Elsewhere at Berger’s All quiet, the soldiers die loud, noisy and glorious deaths. In the final act, Paul is killed in an almost operatic struggle – seconds before the truce takes effect. The camera follows him closely as he charges across a smoke-filled field, dodging enemy bullets, hitting someone in the face with a helmet and nearly suffocating in a muddy ditch. Just as Paul—and the viewer—thinks he might survive, a bayonet stabs him from behind. The camera’s zoomed-in view of this gory scene seems to be Berger’s substitute for real intimacy with the character. But the film never reveals exactly who Paul and his companions are beyond their naivety, their youth, and their resigned willingness to die for their country. As a result, such high-stakes moments fall flat.
The book understands the power of limitation. Remarque leaves out the details of Paul’s death. All the readers know is that it happened on a “quiet and still” day, that he “fell forward and lay upon the earth as if asleep,” and that “his countenance had an expression of calmness, as if he were almost glad at the end. Come.” Unlike the rest of the novel, which is told from Paul’s point of view, the last two paragraphs have third-person narration and are printed on their own page. The voice is distant, detached. On the page, as on the battlefield, no soldier is immune to the nameless toll of war.
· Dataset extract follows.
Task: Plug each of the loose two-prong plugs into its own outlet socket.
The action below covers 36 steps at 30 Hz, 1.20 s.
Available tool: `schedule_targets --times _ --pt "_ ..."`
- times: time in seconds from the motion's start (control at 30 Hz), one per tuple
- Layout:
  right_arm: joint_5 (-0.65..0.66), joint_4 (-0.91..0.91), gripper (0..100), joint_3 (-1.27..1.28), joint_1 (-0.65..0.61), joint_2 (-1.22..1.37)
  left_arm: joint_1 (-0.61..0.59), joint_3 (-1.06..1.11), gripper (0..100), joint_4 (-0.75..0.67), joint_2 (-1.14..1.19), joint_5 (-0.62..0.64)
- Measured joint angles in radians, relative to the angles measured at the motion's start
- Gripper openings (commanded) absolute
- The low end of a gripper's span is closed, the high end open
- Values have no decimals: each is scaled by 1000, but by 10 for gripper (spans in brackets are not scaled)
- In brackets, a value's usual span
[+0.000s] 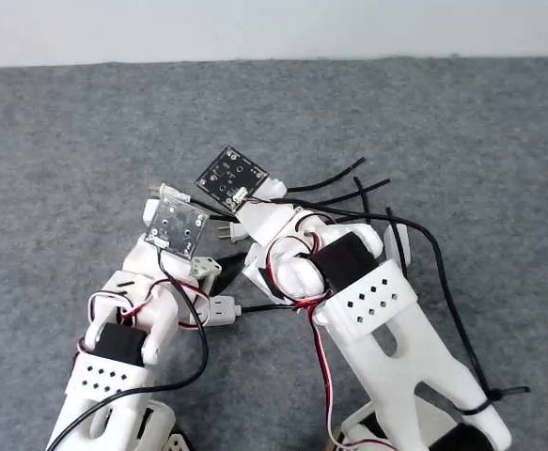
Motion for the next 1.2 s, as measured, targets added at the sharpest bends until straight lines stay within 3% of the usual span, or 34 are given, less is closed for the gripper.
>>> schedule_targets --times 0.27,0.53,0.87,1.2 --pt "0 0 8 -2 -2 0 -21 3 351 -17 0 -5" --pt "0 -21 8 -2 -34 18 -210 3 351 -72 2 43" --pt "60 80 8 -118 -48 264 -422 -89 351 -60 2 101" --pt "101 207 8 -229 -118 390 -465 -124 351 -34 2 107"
Of course, a war movie can be both subtle and gruesome. Steven Spielberg’s World War II epic Saving Private Ryan, which won five Oscars in 1999, opens with one of the most chilling battle sequences in cinema, filled with blood and dirt stuck to the shaky cameras, artillery fire obliterating bodies and a soldier screaming for his mother. And in Spike Lee’s Vietnam War drama, Da 5 Bloods, the opening montage includes photographs and footage of the Kent State and Jackson assassinations, as well as the execution of Nguyễn Văn Lém, a Viet Cong officer. However, both films spend as much time developing their characters’ motivations and concerns as they do attending to the larger landscapes of carnage and death. They deliver war stories that are as introspective as they are action-packed, and that, too Da 5 Bloods, were criminally overlooked by the Oscars. This film’s sensitive portrayal of a group of aging black veterans dealing with both personal loss and America’s imperialist legacy deserves more recognition that All quiet now he enjoys.
Almost a century after its publication, the original All quiet—that is, the book—remains the most captivating version of the story. I’m still haunted by a chapter where Paul briefly visits his family and discovers how alienated he feels from home and the things that used to bring him joy, like reading. “Words, Words, Words—they’re not enough for me,” Paul observes quietly in his room. “I’m slowly putting the books back on the shelves. Never again.” Berger might not have thought such subdued and sober reflection would make for the most compelling scene. It’s not ostentatious and has no overt emotions. But the best movies can make even a quiet moment feel so consequential and explosive as a gruesome action sequence.